ブレードサーバにはいくつかの特徴がある。その特徴を把握しなければせっかくの投資が無駄になることにもなりかねない。現場での実際の構築やコンサルティングに携わるSIerの声を聞きながら、将来を見据えた導入方法を考えよう。
ブレードサーバはここ数年さまざまな製品が出揃い、製品の選択の幅も広がりつつある。ブレードサーバの導入を検討している企業も少なくないと思われるが、ここでブレードサーバについてよく言われる特徴を改めてまとめてみよう。
これらのメリット・デメリットについて、大手システムインテグレータの声を聞きながら考えていきたい。
一口にブレードサーバといっても、大きく分けて2つの種類がある。1つは運用管理のためのソフトウェアを搭載し、各ブレードの管理や切り替えなど多様な機能を備えたモデル。一方は、サーバの物理的な集約に主眼を置く、機能をシンプルにしぼったタイプだ。

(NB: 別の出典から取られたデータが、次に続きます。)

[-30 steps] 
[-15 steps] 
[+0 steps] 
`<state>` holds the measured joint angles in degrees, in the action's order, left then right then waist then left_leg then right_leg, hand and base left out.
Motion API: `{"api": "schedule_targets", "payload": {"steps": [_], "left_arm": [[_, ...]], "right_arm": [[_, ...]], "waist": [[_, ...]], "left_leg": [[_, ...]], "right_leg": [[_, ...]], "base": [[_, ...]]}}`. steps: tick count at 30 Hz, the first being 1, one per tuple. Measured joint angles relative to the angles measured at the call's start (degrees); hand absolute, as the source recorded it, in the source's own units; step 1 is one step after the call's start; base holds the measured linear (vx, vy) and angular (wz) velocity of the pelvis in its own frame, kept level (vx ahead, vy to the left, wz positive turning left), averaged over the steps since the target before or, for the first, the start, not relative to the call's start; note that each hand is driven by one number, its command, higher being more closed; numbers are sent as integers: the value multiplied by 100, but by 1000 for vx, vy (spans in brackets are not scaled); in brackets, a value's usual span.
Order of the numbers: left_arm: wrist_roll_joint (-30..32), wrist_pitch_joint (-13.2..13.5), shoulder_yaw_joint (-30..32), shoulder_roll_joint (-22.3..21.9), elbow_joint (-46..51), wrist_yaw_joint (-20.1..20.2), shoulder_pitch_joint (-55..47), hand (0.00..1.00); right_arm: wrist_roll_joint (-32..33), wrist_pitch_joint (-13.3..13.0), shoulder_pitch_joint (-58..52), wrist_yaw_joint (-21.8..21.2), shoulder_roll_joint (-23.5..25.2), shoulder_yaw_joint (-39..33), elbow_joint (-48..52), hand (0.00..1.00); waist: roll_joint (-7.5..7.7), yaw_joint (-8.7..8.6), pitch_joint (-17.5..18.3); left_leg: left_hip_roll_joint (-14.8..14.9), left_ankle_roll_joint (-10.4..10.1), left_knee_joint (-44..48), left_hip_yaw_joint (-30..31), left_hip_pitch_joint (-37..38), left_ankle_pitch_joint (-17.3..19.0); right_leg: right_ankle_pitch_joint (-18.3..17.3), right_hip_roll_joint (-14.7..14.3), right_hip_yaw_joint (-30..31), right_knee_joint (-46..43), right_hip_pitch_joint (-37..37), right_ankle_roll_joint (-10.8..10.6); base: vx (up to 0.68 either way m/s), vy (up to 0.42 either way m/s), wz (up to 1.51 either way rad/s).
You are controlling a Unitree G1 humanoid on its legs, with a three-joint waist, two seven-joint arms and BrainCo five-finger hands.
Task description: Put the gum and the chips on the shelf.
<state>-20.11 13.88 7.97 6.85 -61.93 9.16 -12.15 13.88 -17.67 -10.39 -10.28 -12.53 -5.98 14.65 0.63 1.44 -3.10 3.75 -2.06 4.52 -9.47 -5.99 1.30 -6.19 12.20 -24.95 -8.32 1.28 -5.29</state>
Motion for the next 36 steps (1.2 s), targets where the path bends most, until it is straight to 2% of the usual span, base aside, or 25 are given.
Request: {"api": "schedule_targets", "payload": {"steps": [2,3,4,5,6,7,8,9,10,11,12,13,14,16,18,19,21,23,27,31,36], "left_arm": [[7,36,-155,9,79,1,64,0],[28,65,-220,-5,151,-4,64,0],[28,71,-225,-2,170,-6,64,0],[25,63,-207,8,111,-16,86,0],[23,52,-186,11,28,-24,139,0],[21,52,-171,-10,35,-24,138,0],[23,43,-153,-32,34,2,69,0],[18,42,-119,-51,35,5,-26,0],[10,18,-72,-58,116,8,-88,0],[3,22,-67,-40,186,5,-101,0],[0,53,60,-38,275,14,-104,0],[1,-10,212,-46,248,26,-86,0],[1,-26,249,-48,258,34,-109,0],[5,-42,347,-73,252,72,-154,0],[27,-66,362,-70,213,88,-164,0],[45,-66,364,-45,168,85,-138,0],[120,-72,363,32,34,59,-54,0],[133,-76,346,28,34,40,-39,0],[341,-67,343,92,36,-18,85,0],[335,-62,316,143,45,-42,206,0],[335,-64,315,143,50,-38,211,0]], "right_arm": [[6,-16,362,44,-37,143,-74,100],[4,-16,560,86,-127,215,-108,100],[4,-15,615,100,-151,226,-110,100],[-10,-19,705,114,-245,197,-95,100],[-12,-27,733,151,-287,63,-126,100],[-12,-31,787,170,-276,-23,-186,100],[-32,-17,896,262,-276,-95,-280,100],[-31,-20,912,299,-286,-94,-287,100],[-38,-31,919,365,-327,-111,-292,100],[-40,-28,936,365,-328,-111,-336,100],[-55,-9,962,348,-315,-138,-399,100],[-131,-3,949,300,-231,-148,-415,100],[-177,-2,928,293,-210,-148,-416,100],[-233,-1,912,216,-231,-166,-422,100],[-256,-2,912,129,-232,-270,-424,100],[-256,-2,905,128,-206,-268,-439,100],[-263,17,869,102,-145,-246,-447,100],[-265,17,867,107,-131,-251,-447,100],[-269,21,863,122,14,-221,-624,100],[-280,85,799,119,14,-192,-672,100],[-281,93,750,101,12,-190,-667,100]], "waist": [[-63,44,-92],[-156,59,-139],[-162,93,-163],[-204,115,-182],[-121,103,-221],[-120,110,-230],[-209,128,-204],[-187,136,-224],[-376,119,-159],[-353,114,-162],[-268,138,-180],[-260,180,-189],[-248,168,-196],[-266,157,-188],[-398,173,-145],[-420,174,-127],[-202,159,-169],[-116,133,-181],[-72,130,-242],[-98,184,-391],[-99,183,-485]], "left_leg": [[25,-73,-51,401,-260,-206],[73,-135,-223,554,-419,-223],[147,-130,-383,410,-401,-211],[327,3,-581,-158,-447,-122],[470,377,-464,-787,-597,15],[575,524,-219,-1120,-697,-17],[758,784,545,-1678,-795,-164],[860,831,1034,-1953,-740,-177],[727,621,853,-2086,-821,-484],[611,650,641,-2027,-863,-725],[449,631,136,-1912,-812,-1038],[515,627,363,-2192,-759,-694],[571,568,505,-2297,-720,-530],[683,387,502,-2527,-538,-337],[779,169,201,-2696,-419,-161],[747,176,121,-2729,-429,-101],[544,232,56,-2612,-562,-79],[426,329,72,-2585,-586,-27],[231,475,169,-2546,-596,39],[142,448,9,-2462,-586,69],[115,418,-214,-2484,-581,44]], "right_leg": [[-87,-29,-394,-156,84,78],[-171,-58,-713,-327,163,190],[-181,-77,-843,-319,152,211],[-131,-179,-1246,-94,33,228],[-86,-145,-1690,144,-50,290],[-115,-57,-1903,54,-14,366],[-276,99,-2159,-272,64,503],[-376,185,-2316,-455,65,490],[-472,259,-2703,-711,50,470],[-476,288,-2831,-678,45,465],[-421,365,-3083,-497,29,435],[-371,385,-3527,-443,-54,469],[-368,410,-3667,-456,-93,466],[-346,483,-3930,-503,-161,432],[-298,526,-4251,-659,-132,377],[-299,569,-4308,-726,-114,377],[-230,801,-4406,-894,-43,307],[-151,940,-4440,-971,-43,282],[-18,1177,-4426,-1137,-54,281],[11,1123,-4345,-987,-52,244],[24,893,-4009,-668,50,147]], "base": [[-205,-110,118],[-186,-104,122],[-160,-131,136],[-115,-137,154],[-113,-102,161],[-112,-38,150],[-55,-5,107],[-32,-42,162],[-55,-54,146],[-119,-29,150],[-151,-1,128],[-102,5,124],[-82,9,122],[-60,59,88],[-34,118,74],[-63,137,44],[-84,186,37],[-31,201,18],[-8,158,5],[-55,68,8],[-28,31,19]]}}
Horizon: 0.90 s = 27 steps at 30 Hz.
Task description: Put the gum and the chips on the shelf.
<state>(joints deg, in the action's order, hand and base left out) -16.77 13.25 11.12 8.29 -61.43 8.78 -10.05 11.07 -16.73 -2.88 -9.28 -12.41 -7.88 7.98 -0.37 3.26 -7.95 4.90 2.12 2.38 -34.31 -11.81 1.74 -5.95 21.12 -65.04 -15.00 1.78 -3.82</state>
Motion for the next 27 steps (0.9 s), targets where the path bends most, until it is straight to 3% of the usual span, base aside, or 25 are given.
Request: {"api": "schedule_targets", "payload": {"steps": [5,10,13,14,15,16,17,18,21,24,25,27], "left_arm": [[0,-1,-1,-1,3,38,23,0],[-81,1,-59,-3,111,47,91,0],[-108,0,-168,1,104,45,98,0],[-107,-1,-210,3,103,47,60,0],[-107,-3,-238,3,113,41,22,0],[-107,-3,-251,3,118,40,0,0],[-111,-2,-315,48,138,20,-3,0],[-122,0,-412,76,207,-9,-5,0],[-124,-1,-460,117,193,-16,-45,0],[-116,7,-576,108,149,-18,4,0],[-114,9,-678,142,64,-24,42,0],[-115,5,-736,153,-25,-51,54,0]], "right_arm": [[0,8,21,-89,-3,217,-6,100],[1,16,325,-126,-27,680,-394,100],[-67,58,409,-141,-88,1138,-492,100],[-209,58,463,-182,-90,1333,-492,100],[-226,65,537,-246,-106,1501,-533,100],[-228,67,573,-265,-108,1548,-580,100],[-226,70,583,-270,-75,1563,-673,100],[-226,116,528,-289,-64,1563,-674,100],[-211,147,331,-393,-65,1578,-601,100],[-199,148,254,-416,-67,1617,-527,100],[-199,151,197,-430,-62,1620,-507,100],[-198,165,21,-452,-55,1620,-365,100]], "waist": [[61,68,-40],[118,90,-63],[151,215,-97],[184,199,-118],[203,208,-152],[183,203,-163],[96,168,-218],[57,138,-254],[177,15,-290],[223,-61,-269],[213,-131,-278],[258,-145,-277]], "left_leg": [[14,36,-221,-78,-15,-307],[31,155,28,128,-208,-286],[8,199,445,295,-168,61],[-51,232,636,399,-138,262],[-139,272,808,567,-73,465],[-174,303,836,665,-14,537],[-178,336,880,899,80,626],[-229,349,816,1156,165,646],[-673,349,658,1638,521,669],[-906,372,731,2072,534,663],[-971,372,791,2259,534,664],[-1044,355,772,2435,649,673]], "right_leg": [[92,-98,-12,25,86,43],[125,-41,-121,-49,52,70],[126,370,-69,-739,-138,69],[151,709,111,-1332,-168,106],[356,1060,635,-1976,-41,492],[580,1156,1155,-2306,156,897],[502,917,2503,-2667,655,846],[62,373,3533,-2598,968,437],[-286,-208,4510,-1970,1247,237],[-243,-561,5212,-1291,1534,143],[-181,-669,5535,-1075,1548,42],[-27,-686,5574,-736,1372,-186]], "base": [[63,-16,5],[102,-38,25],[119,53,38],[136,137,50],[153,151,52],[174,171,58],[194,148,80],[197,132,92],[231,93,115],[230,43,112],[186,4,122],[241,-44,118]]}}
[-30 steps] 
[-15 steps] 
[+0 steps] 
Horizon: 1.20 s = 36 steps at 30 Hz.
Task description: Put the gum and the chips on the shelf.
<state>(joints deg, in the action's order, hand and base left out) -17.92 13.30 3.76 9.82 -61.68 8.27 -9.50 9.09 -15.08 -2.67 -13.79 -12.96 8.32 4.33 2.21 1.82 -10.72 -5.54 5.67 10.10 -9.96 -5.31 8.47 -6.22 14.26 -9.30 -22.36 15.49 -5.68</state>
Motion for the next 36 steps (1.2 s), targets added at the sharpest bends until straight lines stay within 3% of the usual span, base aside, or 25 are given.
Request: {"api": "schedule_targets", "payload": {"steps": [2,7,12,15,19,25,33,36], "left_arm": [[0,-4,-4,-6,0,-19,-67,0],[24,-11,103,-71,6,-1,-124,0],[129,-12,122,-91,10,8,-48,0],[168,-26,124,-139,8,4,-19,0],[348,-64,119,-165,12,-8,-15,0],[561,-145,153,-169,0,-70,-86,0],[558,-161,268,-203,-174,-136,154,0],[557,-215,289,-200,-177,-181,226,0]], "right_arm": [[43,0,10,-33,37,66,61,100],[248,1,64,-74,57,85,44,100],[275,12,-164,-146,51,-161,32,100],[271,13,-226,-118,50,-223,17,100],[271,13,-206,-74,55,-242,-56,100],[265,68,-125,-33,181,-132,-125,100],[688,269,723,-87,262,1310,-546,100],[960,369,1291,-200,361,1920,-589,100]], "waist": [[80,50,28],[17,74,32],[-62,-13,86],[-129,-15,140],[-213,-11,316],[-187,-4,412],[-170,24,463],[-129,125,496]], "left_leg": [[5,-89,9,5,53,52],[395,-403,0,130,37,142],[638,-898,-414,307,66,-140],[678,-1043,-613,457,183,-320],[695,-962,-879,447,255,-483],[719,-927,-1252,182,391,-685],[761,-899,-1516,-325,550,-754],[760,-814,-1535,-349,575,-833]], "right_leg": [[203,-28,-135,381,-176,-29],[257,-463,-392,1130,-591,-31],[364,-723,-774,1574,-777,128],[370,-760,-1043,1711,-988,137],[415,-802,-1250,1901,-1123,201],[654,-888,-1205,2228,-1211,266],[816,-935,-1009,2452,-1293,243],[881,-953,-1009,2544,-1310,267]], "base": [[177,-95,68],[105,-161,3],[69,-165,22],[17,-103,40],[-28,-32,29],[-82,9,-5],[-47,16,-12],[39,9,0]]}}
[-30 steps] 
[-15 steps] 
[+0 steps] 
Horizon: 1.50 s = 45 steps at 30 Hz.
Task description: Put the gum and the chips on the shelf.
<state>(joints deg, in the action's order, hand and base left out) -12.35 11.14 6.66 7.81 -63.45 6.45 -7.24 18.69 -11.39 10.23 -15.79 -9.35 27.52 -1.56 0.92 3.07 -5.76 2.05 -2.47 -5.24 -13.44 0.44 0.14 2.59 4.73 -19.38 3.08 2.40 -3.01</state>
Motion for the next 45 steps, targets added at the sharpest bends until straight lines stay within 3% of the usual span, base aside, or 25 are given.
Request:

NTTデータ 基盤システム事業本部 システム方式技術ビジネスユニット 第二技術統括部長の吉田佐智男氏は次のように説明する。
「これらの2種類は異なる設計思想のもとに作られています。そのため、どちらがいい悪いという優劣があるものではありません。例えば、負荷分散を別のところで管理している場合は、ブレード側に余分なものが付いていないほうが良いということも考えられます」
ブレードサーバのメリットとして、管理のしやすさ・運用管理ソフトウェアの充実が挙げられることあるが、すべてのモデルがそれをブレードサーバ単体で実現できるというわけではない。障害時の切り替え制御など、ブレードサーバ自体で対応できるものもあれば、何もしてくれないモデルもある。当然、上記の機能を備えたものは価格も高くなる。また、運用管理機能を持ったモデルを採用した場合はその機能を司るソフトウェアの保守・管理も必要になり、さらにコストもかかってくる。製品の選定には注意が必要だ。
今一度、原点に立ち返ってブレードサーバを選ぶ理由を考えてみよう。伊藤忠テクノソリューションズの杉田修一郎氏は「ブレードサーバだから」という理由だけから得られるメリットはほとんどないと言う。しかしながら“集約率”という観点から考えると、ブレードサーバは注目すべきソリューションと言える。
「仮想化が論理的な集約を実現するものだとすれば、ブレードサーバはそれと対をなす、物理的な集約を行うものと捉えられます。仮想化もブレードサーバも、その導入の理由はシステムの統合となるでしょう。“統合”がブレードサーバ導入のトリガーになるのです」(伊藤忠テクノソリューションズ 杉田氏)
野村総合研究所が2008年に行った「企業情報システムとITキーワードに関する調査」でも、ブレードサーバ選定時に重視する点として、1位に「省スペース・高密度」が挙げられている。ブレードサーバのメリットはいくつかあるが、まず押さえるべきポイントとして「集約・統合」があることを再確認したい。
算出母数(N)=225 | 回答数 | % |
---|---|---|
省スペース・高密度 | 157 | 69.8 |
運用管理の容易さ | 131 | 58.2 |
障害対応の容易性 | 106 | 47.1 |
高可用性 | 98 | 43.6 |
省電力 | 83 | 36.9 |
ブレードの互換性 | 58 | 25.8 |
SANブートへの対応 | 34 | 15.1 |
ネットワークの仮想化への対応 | 30 | 13.3 |
その他 | 9 | 4.0 |
無回答 | 1 | 0.4 |
物理的な集約という点では、ブレードは当然そのメリットを生かすことができる。単位面積あたりの集約率では、通常のラック型に比べて大きなアドバンテージがある。だが、さらなる利点は同じハードウェアが集約されることで管理性が向上することだ。
同じハードウェアで構成されていればハードウェアの違いを考慮する必要がなくなる。例えばキャパシティマネジメントを行う場合にアプリケーションの負荷のみを考えれば良いので、ブレードサーバの優位性を発揮できるというわけだ。
また、電源やファンなどを共有化できることも利点の1つだ。これまで各サーバごとに設置されていた部分を1つにまとめることでエネルギー効率は上昇し、保守の手間も削減できる。